El ígneo pesar de mi cabeza iba menguando, permitiendo recobrar mis capacidades mentales. Un atisbo de inteligencia surgió fugazmente, seguido de otro, y otro, y otro más, pero ahora el dolor se transformaba y regresaba intermitente en evocaciones melancólicas de sufrimientos anteriores.
De pronto, la oscuridad espesa se dispersó. Las cosas ahora se notaban tan claras cual espejos bruñidos centelleantes a la luz del majestuoso astro solar. Los senderos y caminos confluían en un solo y guiaban displicentes hacia un destino único y particular. Las ideas pasadas y presentes se unían en una sola. Ahora había elegido un nuevo eje de mi existencia, el cual guiaría mis acciones hacia el futuro.
Por fin una salida se dibujó a la lejanía, limitada por paredes de blocks grisáceos y lodosos. Mi cuerpo pesadamente se dirigió hacia ella, paso a paso, paciente e indiferente. Espinas y demás hierbas silvestres crecían por entre hendiduras con inaudita insistencia. Me sorprendió el ver una gran familia de pequeños girasoles, hacinada en un pequeño resquicio de tierra. Sus preciosos pétalos naranjas abrazando sus oscuros estambres acapararon mi atención inmediatamente, al momento en que parecían reaccionar y voltear a ver cara a cara al sol al sentir levemente sus caricias, justo en el instante en que éste se asomaba perezosamente en el horizonte, después haber sido nublado por breves instantes.

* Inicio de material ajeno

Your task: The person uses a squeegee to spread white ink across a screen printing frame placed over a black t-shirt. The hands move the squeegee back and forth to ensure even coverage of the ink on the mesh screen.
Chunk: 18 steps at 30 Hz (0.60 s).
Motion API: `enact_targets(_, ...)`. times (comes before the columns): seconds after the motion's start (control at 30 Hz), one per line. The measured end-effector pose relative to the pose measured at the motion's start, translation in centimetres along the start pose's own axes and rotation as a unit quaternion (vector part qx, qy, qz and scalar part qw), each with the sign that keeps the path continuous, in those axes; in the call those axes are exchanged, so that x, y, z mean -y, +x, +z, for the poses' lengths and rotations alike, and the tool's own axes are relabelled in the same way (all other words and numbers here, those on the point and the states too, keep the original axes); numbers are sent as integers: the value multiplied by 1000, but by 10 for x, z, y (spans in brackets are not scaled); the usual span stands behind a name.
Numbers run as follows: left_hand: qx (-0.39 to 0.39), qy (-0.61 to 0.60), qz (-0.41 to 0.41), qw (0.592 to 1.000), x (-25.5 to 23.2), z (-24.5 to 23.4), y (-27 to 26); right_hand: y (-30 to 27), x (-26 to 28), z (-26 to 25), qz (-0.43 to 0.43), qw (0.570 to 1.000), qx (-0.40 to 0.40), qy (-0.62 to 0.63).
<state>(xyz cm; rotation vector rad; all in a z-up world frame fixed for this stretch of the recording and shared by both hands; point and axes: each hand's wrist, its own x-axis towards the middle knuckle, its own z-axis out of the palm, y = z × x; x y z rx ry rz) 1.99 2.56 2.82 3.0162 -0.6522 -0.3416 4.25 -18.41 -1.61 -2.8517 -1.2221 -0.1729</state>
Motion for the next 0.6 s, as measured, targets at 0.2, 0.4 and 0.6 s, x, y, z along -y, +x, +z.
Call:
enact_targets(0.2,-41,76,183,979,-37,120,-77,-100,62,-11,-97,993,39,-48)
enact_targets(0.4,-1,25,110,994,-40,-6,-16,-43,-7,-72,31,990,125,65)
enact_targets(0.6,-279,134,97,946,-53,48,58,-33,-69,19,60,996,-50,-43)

Me arrodillé junto a ellos y permanecí ahí, admirando. Pequeñísimas gotas humedecían sus tallos y resbalaban hasta llegar al apretado terreno en donde crecían, unidas a tal punto que parecían abrazarse unas a las otras de manera fraternal. Vaya que la vida se afanaba con tenaz porfía.
Quise recordar aquél momento tomando una flor y llevándola conmigo, pero me sentí indignado ante mi egoísmo. Sería más valioso el dejar que crecieran por donde quisieran, deseaba que inundaran la tierra como una alfombra de verdes, naranjas y cafés y poder admirarlas eternamente, deseando fundirme en un instante y llegar a ser parte de ellas.
Con gran pesar me incorporé, caminé torpemente hasta salir completamente de aquél laberíntico sitio hasta llegar a lo que parecía ser una carretera. Mi vista periférica ahora podía explayarse en divisar a los costados, a lo más lejos que pudiesen. Arbustos, cactáceas, maleza y piedras se levantaban sobre la tierra hasta donde el límite visual me lo permitía.
El viento seguía silbando furioso sobre mi cabeza y los rayos solares calentaban con premura mis oscuros y acartonados ropajes. Uno que otro remolinillo de arena se formaba frente a mi, giraba, se desplazaba azaroso e iba a desaparecer a los pocos segundos.
Las trémulas caricias apolíneas pronto se volvieron displicentes, disipando el olvido y disponiendo aquéllas roces a convertirse en
mudas laceraciones de creciente aflicción. Sentía esa incómoda sensación extenderse a todo mi cuerpo, a toda esa larga extensión de receptiva intuición que a veces duele, a veces agrada, y a veces sueña; a esa piel de sueños que contiene al martirio incesante de la inmundicia y el placer insospechado de la existencia. Solo hay que dejarla soñar, y tal vez, tras un ingente tiempo, esperar a que despierte.